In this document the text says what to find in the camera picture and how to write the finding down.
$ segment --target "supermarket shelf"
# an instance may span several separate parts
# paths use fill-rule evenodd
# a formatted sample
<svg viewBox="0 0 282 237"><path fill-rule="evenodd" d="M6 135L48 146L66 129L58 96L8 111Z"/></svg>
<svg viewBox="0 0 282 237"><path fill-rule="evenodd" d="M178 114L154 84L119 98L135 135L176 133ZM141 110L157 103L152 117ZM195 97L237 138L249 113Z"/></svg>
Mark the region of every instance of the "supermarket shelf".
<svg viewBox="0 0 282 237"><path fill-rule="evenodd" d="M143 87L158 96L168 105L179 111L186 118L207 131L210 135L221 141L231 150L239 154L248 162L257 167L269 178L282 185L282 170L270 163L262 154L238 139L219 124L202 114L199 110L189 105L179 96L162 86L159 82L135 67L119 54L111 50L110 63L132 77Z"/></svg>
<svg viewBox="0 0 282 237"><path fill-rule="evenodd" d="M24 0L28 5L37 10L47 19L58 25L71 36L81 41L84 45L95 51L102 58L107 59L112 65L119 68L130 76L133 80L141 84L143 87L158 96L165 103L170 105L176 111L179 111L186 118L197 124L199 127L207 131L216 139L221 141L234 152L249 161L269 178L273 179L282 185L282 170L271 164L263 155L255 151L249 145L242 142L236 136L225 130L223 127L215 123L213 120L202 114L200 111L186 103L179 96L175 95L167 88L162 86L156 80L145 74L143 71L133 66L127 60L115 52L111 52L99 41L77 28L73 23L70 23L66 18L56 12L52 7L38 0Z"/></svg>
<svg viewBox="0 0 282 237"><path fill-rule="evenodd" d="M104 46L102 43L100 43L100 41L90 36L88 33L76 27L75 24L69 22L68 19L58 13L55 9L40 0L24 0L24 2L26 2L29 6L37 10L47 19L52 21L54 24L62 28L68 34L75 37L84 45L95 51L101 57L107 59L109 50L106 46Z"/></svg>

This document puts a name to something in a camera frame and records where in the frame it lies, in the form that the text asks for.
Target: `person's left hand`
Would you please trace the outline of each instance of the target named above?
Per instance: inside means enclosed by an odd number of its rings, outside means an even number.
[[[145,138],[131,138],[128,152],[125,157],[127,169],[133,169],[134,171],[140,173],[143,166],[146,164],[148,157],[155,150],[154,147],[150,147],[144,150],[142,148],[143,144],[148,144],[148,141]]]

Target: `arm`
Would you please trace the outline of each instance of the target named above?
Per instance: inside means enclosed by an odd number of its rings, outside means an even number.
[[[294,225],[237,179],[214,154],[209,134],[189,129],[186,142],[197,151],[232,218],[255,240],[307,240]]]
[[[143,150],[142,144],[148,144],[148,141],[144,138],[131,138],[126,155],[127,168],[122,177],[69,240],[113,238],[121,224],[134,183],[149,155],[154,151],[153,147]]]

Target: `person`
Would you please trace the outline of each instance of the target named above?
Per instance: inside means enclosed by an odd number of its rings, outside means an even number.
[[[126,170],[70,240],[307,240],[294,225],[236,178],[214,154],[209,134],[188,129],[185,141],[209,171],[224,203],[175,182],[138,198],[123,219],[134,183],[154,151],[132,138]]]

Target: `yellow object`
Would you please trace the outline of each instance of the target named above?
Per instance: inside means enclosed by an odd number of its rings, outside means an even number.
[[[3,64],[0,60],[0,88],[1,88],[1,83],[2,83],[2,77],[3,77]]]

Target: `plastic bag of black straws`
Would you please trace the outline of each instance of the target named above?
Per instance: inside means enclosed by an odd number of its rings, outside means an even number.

★ ★ ★ ★ ★ ★ ★

*Problem to work on*
Repeat each record word for word. Do not leave any out.

*Response to the exercise*
In this document the text says what to find in the camera picture and how to write the finding down.
$ segment --target "supermarket shelf"
# an instance may span several separate parts
# paths use fill-rule evenodd
# a formatted sample
<svg viewBox="0 0 282 237"><path fill-rule="evenodd" d="M6 135L48 146L66 129L58 96L8 111Z"/></svg>
<svg viewBox="0 0 282 237"><path fill-rule="evenodd" d="M178 114L154 84L119 98L135 135L176 133ZM141 110L157 103L152 117ZM195 97L237 138L249 113Z"/></svg>
Mark the region of every instance of the "supermarket shelf".
<svg viewBox="0 0 282 237"><path fill-rule="evenodd" d="M143 87L158 96L168 105L179 111L186 118L207 131L210 135L221 141L231 150L239 154L248 162L257 167L269 178L282 185L282 170L270 163L262 154L238 139L219 124L202 114L199 110L189 105L179 96L162 86L159 82L135 67L119 54L111 50L110 63L132 77Z"/></svg>
<svg viewBox="0 0 282 237"><path fill-rule="evenodd" d="M24 0L28 5L37 10L47 19L58 25L71 36L81 41L84 45L95 51L102 58L107 59L112 65L119 68L130 76L133 80L141 84L143 87L158 96L165 103L170 105L176 111L179 111L186 118L197 124L199 127L207 131L216 139L221 141L234 152L249 161L269 178L273 179L282 185L282 170L271 164L263 155L255 151L249 145L242 142L236 136L225 130L223 127L215 123L213 120L202 114L200 111L186 103L179 96L175 95L167 88L162 86L156 80L145 74L143 71L133 66L127 60L115 52L111 52L99 41L77 28L73 23L70 23L66 18L56 12L52 7L38 0Z"/></svg>
<svg viewBox="0 0 282 237"><path fill-rule="evenodd" d="M104 46L102 43L100 43L100 41L90 36L88 33L76 27L75 24L69 22L68 19L58 13L55 9L40 0L24 0L24 2L26 2L29 6L37 10L47 19L52 21L54 24L62 28L68 34L75 37L84 45L95 51L101 57L107 59L109 50L106 46Z"/></svg>

This document puts a name to something in a camera frame and records where in the frame it lies, in the form that the text asks for.
Target: `person's left hand`
Would you please trace the outline of each instance of the target named above?
Per instance: inside means enclosed by an odd number of its rings, outside means an even number.
[[[145,138],[131,138],[128,152],[125,157],[127,169],[133,169],[134,171],[140,173],[143,166],[146,164],[148,157],[155,150],[154,147],[150,147],[144,150],[142,148],[143,144],[148,144],[148,141]]]

Target: `arm`
Would you please trace the outline of each instance of the target named above?
Per instance: inside means enclosed by an odd number of its rings, outside means an even number.
[[[294,225],[237,179],[214,154],[209,134],[189,129],[186,142],[197,151],[232,218],[255,240],[307,240]]]
[[[143,150],[142,144],[148,144],[148,141],[144,138],[131,138],[126,155],[127,168],[122,177],[69,240],[113,238],[121,224],[134,183],[149,155],[154,151],[153,147]]]

Target: `person`
Would you please trace the outline of each instance of the target named above?
Per instance: inside means enclosed by an odd number of its rings, outside means an even number.
[[[126,170],[70,240],[307,240],[294,225],[236,178],[214,154],[209,134],[188,129],[185,141],[209,171],[224,203],[175,182],[138,198],[123,219],[134,183],[154,151],[132,138]]]

Target: `yellow object`
Would you please trace the outline of each instance of the target named above?
Per instance: inside means enclosed by an odd number of its rings, outside means an even number.
[[[3,64],[0,60],[0,88],[1,88],[1,83],[2,83],[2,77],[3,77]]]

Target: `plastic bag of black straws`
Would you please trace the outline of each instance of the target named above?
Per instance: inside means enclosed by an odd number of its rings, outside means an even number.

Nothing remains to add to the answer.